3.5.2. Benchmark of Machine Learning Models on Rhabditidae Data

The performance evaluation of the four machine learning models: Random Forest (RF), Logistic Regression (LR) with data transformed with PCA, k‐Nearest Neighbours (k‐NN), and Extreme Gradient Boosting (XGBoost) on the Rhabditidae dataset of UCEs, along with their respective performance metrics, is shown in Table 2. A comparative analysis revealed differences in classification performance among the models. XGBoost achieved the highest AUC score of 0.9997, demonstrating superior predictive power. It correctly classified all Auanema and Diploscapter samples and misclassified only one Oscheius sample as Caenorhabditis. Its strong performance is attributed to its gradient boosting framework and the integration of class weights, which effectively handled class imbalance. Random Forest performed well, achieving an AUC of 0.9939, but struggled with Oscheius and Diploscapter. Specifically, it misclassified nine out of sixteen Oscheius samples as Diploscapter, leading to reduced accuracy in predicting minority classes. While class weighting helped mitigate imbalance, it was not as effective as XGBoost's approach. k‐Nearest Neighbours (k‐NN) obtained an AUC of 0.9858 and showed difficulty in classifying Oscheius and Diploscapter.

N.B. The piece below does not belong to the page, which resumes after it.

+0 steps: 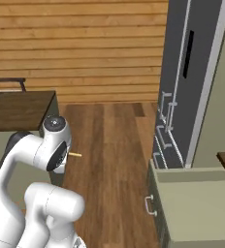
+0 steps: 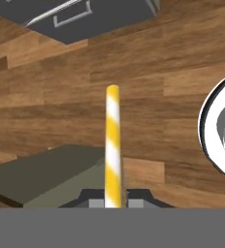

Two Caenorhabditis samples were misclassified as Oscheius, and one Oscheius sample was wrongly predicted as Diploscapter, indicating sensitivity to the choice of k and the distance metric in high‐dimensional data. Logistic Regression with PCA had the lowest performance, with an AUC of 0.8290. While PCA successfully reduced dimensionality and improved computational efficiency, the model struggled with minority class classification. It failed to predict Auanema and Diploscapter entirely and misclassified multiple Oscheius samples, demonstrating limitations despite regularisation techniques to prevent overfitting. Overall, XGBoost emerged as the most effective model, demonstrating the highest classification accuracy and robustness across all classes. Its ability to handle imbalanced datasets, coupled with its efficiency and strong generalisation capacity, makes it particularly suited for classifying genera within Rhabditidae. The complete confusion matrices and class‐specific performance metrics for each model are provided in the Supporting Information A.4.

TABLE 2.

Performance metrics for machine learning models on the Rhabditidae family.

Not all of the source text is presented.